→ **Your goal**:
Which lines run from the one containing "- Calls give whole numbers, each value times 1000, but" through the end of the data? Write them out exactly, with the pictures left out.

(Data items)
********

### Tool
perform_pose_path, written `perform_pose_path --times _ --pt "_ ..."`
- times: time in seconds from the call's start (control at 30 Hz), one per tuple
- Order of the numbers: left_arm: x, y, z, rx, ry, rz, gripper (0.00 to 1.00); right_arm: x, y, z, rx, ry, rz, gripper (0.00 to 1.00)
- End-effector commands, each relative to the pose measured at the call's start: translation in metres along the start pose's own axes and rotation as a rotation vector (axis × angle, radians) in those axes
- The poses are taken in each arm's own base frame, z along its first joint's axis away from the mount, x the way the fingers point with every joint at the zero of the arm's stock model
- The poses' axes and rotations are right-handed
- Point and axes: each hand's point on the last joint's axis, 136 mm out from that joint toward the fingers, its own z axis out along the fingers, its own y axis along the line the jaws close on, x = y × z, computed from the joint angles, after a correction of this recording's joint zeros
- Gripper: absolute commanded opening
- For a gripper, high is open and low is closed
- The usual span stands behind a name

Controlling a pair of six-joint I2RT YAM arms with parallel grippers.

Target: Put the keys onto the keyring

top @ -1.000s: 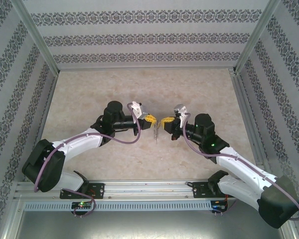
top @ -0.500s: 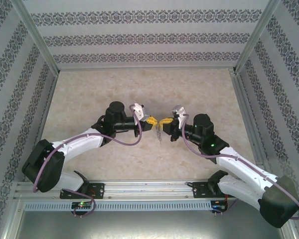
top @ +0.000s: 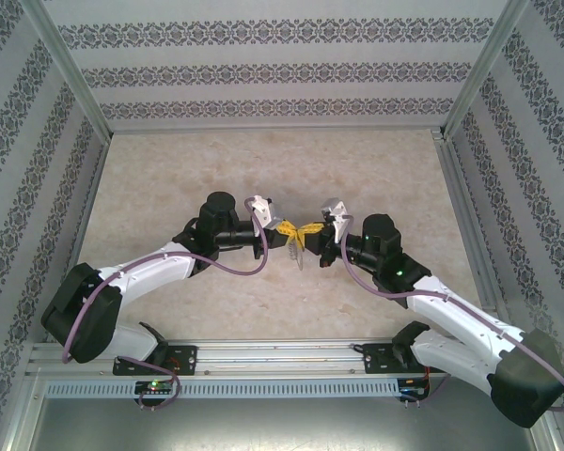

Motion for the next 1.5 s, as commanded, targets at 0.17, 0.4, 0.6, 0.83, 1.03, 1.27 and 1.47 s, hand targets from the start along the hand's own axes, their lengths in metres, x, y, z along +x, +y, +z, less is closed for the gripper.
perform_pose_path --times 0.17,0.4,0.6,0.83,1.03,1.27,1.47 --pt "-0.031 -0.01 -0.005 0.009 -0.052 0.099 0.0 -0.006 -0.005 0.008 0.027 0.006 -0.036 0.0" --pt "-0.039 -0.013 -0.011 -0.002 -0.074 0.12 0.0 0.002 -0.018 0.006 0.069 0.022 -0.02 0.0" --pt "-0.038 -0.014 -0.012 -0.006 -0.076 0.127 0.0 0.005 -0.029 0.003 0.099 0.025 0.0 0.0" --pt "-0.035 -0.012 -0.012 -0.016 -0.076 0.132 0.0 0.003 -0.032 -0.001 0.104 0.019 0.01 0.0" --pt "-0.039 -0.011 -0.013 -0.031 -0.1 0.137 0.0 0.004 -0.023 0.0 0.039 0.024 0.023 0.0" --pt "-0.046 -0.006 -0.014 -0.06 -0.155 0.141 0.0 0.008 -0.016 0.003 -0.018 0.047 0.04 0.0" --pt "-0.052 -0.002 -0.015 -0.086 -0.216 0.13 0.0 0.012 -0.022 0.005 -0.008 0.058 0.064 0.18"
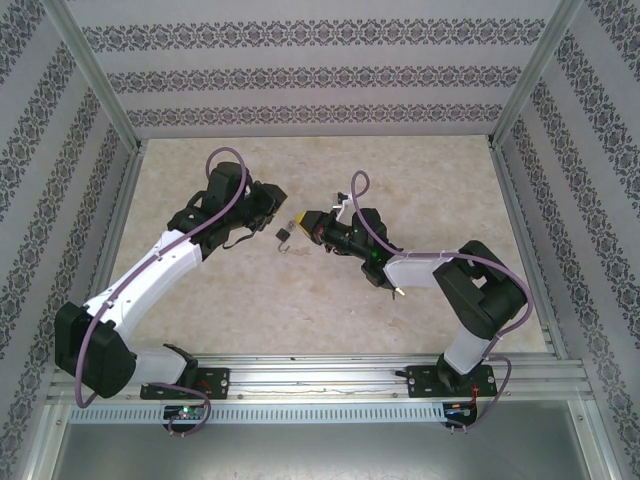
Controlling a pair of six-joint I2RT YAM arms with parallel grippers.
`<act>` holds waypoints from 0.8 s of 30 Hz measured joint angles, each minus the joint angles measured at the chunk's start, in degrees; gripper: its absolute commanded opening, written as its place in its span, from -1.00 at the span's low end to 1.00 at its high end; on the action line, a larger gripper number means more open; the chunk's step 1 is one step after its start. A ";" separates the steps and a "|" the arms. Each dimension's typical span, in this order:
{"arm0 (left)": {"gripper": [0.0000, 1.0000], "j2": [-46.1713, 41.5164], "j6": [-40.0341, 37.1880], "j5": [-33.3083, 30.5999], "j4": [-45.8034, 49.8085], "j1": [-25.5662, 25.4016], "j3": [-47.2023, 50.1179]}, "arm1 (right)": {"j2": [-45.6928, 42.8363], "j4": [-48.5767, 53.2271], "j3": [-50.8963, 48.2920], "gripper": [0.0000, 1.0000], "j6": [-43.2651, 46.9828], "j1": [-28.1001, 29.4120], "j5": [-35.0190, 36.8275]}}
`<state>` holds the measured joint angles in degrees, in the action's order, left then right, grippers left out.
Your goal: Unlock with the key
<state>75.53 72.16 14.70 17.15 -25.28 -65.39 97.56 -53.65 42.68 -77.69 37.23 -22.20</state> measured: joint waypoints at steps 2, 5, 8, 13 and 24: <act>-0.50 -0.74 -0.37 -0.39 0.24 0.44 0.04 | -1.09 3.48 0.00 -0.81 2.43 -0.28 0.00; -0.40 -2.21 -1.36 -1.49 0.87 1.49 0.68 | -4.50 12.26 0.57 -0.71 7.93 -0.39 0.09; -0.30 -3.72 -2.64 -3.06 2.91 2.75 2.03 | -6.84 21.31 3.58 -0.49 14.16 -0.52 0.09; -0.19 -4.76 -4.57 -5.64 6.64 3.80 4.70 | -6.62 34.18 9.75 -0.33 23.98 -0.61 0.76; 0.10 -16.76 -4.68 -10.43 16.15 7.96 18.18 | 11.28 45.64 24.87 -0.20 32.06 2.05 1.53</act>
<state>58.76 67.48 4.27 33.30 -17.32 -47.20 108.84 -8.01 67.55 -45.63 39.29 -20.67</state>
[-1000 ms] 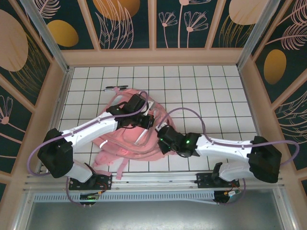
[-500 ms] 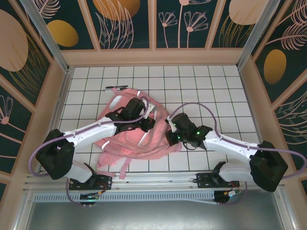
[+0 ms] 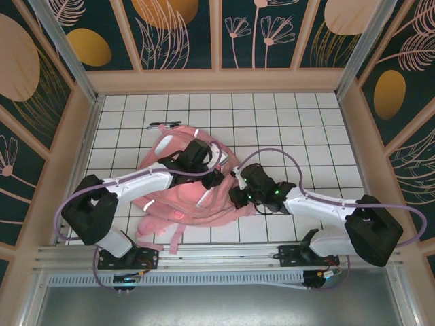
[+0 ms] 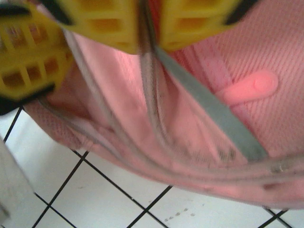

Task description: Pack books, pencil case, and school supplies into a backpack

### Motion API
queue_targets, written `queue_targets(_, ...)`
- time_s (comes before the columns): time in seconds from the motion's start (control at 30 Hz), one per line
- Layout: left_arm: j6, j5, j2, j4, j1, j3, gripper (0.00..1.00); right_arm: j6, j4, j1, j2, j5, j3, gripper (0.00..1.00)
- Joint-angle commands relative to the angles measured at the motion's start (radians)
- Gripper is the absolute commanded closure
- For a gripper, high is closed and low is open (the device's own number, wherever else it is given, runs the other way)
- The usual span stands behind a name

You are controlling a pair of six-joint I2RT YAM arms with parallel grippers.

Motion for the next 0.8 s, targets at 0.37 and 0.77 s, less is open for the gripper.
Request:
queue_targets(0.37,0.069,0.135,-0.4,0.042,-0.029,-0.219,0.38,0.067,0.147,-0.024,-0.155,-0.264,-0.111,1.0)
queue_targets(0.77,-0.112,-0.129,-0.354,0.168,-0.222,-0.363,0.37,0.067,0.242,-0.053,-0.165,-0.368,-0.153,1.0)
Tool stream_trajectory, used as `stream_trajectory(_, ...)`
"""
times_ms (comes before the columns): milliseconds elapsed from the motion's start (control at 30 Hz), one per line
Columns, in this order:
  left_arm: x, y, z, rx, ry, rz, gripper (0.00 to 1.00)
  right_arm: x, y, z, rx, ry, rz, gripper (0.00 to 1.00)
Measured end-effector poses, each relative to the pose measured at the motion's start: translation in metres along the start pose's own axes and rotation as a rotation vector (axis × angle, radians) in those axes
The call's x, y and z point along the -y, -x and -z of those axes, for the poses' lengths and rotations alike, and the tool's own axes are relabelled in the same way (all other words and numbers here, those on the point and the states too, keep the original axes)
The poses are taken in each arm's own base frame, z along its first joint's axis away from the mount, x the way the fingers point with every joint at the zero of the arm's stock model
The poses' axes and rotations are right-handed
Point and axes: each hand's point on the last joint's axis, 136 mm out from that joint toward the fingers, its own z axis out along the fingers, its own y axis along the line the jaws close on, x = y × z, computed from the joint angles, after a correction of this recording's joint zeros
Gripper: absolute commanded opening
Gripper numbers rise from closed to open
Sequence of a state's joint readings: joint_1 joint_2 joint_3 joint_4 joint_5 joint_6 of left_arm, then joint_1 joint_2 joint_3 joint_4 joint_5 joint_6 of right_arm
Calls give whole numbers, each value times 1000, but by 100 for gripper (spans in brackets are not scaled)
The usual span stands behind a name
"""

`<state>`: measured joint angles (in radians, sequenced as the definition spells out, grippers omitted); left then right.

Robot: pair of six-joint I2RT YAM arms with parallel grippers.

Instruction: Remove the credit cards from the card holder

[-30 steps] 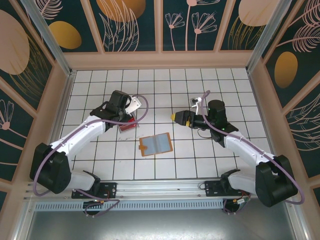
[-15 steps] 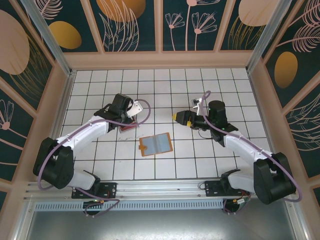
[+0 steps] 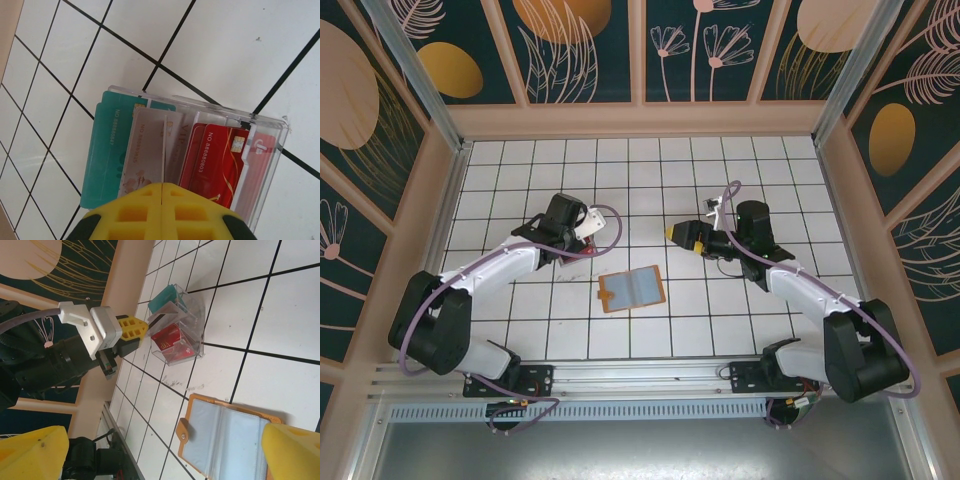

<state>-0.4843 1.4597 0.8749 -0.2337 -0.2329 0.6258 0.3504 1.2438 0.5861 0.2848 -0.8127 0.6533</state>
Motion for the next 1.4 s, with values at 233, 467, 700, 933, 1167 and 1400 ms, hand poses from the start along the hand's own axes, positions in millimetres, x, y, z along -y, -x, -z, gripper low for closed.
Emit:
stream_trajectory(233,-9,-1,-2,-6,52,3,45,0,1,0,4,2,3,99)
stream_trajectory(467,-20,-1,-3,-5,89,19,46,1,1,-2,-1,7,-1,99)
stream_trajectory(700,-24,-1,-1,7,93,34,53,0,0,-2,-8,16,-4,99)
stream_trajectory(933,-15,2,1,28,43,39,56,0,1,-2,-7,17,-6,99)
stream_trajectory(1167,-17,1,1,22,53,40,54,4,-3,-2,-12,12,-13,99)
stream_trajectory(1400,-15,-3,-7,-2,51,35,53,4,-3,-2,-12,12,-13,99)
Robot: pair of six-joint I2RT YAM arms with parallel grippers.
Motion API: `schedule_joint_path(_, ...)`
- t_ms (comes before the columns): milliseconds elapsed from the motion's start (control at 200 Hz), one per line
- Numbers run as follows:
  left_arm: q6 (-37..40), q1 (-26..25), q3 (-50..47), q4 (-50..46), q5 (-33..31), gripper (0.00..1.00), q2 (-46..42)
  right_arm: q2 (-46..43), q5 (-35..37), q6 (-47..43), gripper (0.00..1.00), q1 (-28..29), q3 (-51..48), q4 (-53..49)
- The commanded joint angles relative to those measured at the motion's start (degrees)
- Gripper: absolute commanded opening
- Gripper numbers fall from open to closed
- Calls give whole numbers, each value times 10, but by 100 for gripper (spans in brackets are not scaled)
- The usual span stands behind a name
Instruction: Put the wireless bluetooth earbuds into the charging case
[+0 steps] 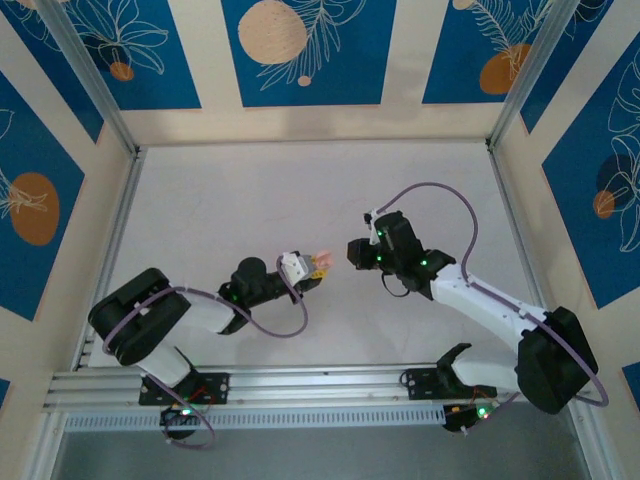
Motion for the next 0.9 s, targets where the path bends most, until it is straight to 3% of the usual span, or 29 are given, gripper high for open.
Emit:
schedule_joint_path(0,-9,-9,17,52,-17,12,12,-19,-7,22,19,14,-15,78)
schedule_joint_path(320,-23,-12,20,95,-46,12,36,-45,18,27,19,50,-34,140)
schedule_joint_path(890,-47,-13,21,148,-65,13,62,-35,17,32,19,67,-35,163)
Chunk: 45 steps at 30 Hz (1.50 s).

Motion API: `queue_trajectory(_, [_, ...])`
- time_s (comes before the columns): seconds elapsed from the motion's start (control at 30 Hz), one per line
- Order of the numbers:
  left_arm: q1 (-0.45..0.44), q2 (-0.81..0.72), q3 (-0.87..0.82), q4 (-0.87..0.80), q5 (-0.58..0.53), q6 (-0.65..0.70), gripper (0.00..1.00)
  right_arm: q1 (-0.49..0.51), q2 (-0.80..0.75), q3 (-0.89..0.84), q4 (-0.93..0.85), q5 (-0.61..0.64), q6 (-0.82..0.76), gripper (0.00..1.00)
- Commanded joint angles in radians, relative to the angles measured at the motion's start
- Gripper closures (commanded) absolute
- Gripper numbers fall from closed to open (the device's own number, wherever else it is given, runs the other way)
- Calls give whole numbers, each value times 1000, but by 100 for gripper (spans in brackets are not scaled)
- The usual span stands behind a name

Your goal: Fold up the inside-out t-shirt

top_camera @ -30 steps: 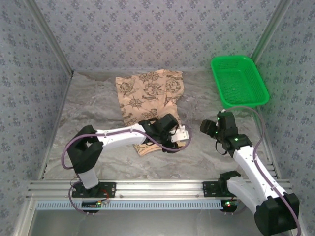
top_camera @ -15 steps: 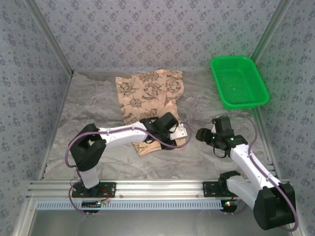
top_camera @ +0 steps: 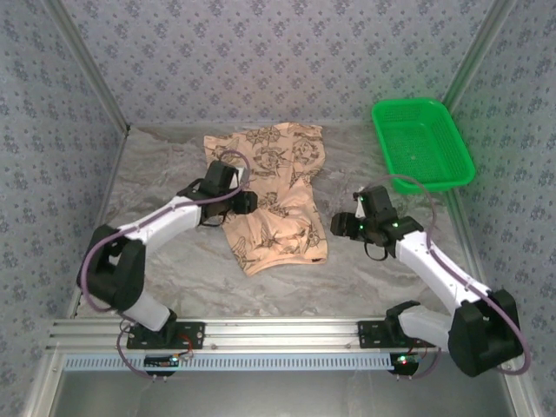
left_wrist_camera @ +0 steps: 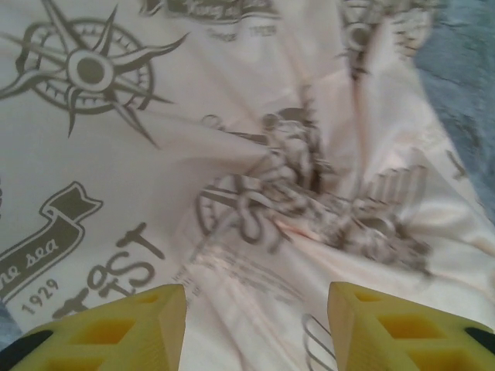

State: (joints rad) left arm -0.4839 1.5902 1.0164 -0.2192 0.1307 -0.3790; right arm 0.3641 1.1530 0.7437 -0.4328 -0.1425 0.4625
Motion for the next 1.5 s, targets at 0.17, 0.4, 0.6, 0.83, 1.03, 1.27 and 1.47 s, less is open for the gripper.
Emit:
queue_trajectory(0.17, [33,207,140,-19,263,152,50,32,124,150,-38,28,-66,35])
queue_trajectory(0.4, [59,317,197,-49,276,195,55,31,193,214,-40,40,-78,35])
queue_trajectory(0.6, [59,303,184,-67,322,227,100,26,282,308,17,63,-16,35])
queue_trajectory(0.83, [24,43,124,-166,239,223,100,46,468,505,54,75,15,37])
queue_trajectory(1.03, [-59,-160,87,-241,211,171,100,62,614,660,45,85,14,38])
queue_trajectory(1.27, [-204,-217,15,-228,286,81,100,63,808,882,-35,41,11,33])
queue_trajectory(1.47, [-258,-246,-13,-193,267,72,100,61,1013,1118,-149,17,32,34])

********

→ **Finished task**:
- Calls give whole numbers, each value times 1000, but by 100 for gripper (spans in brackets are not scaled)
- The usual span stands behind a name

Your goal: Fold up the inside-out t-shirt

top_camera @ -30 steps: 
top_camera @ -15 steps: 
top_camera @ +0 steps: 
left_wrist_camera @ +0 steps: 

State: (joints rad) left arm -0.4839 1.5902 1.0164 -0.2192 0.1307 -0.3790; right arm 0.3641 1.1530 0.7437 -0.4328 -0.1425 0.4625
Motion for the next 1.5 s, targets at 0.17, 0.4, 0.6, 0.83, 1.03, 1.27 and 1.47 s, less is open for the gripper.
Emit:
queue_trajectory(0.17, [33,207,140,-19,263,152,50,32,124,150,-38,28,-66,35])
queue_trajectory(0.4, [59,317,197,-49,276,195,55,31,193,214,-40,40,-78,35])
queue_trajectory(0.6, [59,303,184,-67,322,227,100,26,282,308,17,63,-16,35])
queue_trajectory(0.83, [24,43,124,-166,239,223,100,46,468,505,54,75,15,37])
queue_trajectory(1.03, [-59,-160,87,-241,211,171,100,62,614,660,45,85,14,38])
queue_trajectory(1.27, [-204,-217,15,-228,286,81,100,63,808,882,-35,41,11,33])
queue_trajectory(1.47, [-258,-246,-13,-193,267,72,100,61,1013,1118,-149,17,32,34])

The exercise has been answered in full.